The introduction of cotton calico fabrics to Hodinöhsö:ni’ communities forever altered their traditional regalia. Exhibited Hodinöhsö:ni’ garments will provide guests with the opportunity to explore how this community’s sartorial identity evolved across the 19th century, ushered on by the trade of calico cottons, and attempts to both assimilate into and resist Western influence in dress.

This exhibit will display garments of cotton calico worn by everyday Americans, providing visitors a tangible sense of 19th-century middleclass fashionable life. The economy of calico as affordable and accessible, along with its colorful appeal, will be highlighted using extant originals from the Bruce & Susan Greene Costume Collection, supplemented by lending institutions.

Stay tuned for more information about this exhibit and its exciting programming! 

"Everybody's Going to be There: The American Rural Cemetery Movement"

ON VIEW THROUGH 2025

The concept of a rural cemetery challenges the notion of burial spaces as being gloomy or frightening places. Rather, the rural cemetery acts as a social center with a living ecosystem – a place for scenic respite.

This new exhibit explores how 19th-century Americans managed public health concerns, developed a new appreciation for green space and wildlife, and ensured their memorialization in a newly established public space: the rural cemetery. “Everybody’s Going to be There” presents a wide variety of fine wildlife art, maps, memorial art, natural animal and geological specimens, mourning jewelry and stationery, and cemetery tourism ephemera of the 19th-century.

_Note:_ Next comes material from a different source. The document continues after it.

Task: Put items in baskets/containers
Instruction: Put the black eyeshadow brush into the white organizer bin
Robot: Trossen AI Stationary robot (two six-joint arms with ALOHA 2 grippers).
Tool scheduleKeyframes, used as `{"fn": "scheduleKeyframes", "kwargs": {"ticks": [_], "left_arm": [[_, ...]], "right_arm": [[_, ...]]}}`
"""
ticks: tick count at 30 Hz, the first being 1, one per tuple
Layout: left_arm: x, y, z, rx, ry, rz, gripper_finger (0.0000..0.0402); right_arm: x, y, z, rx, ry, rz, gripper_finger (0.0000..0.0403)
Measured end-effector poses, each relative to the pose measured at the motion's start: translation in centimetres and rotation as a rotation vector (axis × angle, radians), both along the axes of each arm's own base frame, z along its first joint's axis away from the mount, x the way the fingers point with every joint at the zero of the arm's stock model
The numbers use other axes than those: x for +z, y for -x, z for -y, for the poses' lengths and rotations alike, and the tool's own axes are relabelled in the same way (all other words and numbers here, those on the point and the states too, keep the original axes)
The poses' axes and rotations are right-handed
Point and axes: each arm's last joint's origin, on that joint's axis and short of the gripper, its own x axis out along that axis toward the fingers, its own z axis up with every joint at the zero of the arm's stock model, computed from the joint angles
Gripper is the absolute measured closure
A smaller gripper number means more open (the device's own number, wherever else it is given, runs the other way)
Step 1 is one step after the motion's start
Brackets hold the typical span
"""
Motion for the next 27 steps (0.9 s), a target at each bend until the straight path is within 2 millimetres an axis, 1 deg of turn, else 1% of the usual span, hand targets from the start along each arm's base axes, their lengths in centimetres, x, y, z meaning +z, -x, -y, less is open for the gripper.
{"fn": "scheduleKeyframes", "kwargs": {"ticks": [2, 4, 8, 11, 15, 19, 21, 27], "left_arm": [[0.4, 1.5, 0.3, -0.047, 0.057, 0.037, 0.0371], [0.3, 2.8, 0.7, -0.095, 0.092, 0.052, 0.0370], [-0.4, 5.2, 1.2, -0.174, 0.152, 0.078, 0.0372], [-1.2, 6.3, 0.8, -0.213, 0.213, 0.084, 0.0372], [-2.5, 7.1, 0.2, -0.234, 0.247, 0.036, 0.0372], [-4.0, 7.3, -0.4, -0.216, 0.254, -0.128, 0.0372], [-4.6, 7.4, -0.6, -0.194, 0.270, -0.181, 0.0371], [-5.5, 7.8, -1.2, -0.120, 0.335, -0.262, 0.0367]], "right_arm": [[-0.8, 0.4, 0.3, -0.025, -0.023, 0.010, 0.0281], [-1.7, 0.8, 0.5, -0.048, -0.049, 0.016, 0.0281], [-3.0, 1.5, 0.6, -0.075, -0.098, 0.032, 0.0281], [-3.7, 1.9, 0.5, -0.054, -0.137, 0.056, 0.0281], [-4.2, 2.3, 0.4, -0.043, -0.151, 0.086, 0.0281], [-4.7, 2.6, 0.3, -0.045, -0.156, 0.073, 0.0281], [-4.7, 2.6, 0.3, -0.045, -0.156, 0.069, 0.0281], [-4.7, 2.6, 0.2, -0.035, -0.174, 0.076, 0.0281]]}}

"Perceived Realities: Wildlife, Land, and Myth"

ON VIEW NOW

New to the John L. Wehle Gallery as of February 2024 is a semi-permanent exhibit titled Perceived Realities: Wildlife, Land, and Myth. This new exhibit features some of the finest pieces of sporting and wildlife art collected by John L. Wehle himself. 

Visitors will explore works by notable names such as John James Audubon, Bruno Liljefors, Carl Rungius, and Bob Kuhn and their elevation of animal art into the realm of wildlife fine art. The exhibit also delves into the changing landscape of 19th-century Rochester, NY, through oil painting, and invites visitors to reconsider the concept of the American cowboy.